EXERCISE BRIEF: This exercise calls for the line with "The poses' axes", the line with "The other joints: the", and all lines between them in the material below, output exactly and with no other lines.
** EXTRACTED INFORMATION follows **
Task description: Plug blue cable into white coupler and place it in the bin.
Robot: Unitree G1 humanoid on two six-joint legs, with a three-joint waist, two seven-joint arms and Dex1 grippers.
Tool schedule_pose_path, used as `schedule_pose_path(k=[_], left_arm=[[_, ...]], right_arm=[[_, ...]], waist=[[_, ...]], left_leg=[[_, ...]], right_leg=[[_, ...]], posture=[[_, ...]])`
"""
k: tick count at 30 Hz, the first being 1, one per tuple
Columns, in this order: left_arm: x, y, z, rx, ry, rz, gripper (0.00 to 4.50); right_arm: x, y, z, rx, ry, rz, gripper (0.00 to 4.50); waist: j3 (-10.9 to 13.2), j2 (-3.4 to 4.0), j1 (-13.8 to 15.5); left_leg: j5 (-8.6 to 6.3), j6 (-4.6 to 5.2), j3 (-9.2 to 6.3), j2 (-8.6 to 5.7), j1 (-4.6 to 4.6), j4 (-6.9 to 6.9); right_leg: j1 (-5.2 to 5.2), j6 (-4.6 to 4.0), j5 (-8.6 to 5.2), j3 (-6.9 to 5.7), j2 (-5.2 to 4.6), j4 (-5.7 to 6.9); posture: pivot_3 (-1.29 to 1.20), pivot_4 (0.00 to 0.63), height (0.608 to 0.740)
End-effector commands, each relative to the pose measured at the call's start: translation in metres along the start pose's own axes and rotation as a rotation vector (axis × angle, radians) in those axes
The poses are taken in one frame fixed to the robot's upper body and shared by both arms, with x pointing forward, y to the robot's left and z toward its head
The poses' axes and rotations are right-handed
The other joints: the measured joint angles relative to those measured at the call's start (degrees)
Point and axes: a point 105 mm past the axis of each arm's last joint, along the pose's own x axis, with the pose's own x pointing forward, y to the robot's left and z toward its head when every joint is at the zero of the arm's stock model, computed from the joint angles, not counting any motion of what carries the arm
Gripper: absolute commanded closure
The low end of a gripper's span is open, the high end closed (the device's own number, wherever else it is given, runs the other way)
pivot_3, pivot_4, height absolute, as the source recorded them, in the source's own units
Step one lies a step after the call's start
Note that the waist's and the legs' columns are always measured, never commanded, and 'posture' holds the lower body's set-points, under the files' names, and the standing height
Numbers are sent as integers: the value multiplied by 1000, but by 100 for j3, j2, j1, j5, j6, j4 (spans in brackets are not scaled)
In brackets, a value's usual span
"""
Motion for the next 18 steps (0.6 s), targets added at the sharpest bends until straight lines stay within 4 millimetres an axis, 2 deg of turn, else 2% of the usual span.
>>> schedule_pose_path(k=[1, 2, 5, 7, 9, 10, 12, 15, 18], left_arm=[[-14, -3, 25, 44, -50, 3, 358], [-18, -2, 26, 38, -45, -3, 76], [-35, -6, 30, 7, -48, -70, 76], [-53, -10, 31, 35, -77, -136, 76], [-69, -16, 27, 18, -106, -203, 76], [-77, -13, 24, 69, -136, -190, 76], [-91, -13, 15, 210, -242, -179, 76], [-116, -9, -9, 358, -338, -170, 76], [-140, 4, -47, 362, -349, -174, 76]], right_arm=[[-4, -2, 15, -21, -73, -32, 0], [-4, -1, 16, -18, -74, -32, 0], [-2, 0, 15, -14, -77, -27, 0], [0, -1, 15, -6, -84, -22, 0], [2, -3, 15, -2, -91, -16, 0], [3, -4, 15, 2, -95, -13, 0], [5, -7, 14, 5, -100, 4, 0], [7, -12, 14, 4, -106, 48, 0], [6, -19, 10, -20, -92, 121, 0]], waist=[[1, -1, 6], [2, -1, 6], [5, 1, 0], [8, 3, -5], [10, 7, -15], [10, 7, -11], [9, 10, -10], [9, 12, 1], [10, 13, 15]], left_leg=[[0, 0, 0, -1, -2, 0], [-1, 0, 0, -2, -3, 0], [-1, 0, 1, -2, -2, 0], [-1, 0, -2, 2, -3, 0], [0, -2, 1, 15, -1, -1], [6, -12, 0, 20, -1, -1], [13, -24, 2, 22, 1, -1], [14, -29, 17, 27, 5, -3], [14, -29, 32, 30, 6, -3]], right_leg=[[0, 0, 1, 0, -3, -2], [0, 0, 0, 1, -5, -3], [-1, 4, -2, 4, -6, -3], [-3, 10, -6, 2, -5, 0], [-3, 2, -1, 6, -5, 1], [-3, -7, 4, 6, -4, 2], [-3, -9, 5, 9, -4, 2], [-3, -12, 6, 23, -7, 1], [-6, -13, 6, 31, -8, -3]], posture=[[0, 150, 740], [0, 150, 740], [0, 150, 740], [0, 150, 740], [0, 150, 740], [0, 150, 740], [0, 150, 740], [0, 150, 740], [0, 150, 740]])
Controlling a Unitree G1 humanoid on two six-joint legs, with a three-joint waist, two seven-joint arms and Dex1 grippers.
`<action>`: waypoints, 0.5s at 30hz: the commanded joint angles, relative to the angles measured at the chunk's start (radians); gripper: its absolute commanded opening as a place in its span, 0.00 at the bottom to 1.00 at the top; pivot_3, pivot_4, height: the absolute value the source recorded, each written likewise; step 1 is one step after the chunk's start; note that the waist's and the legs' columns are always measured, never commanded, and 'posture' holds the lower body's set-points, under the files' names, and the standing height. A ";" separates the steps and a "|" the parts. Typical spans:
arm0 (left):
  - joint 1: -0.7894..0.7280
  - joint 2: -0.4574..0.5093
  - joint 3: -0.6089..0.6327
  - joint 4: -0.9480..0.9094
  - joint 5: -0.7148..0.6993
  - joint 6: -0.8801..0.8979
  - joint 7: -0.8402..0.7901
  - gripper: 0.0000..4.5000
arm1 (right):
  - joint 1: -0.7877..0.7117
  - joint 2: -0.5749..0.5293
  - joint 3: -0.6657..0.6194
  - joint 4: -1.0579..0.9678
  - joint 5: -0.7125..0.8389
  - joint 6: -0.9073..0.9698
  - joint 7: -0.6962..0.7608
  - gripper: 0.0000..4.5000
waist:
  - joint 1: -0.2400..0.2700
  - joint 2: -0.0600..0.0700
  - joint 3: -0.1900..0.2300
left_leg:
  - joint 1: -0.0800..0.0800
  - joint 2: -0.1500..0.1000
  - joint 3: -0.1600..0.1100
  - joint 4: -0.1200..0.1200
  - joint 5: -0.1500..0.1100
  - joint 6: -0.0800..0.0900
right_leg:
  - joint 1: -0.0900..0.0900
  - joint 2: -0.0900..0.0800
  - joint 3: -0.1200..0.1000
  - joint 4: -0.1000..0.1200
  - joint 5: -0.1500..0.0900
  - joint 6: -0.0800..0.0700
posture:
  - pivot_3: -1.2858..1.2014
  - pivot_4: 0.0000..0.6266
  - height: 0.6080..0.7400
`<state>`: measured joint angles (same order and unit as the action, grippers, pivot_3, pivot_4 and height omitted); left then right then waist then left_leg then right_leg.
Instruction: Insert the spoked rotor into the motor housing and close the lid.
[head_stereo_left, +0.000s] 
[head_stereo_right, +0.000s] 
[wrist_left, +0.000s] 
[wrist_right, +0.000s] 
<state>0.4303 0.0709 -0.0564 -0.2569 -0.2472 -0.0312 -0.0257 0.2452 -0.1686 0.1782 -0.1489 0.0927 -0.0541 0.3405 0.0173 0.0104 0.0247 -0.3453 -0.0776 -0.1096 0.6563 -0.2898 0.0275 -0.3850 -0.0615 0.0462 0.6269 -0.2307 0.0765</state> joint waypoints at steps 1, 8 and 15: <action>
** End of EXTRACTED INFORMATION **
EXPECTED ANSWER:
The poses' axes and rotations are right-handed
The other joints: the measured joint angles relative to those measured at the call's start (degrees)

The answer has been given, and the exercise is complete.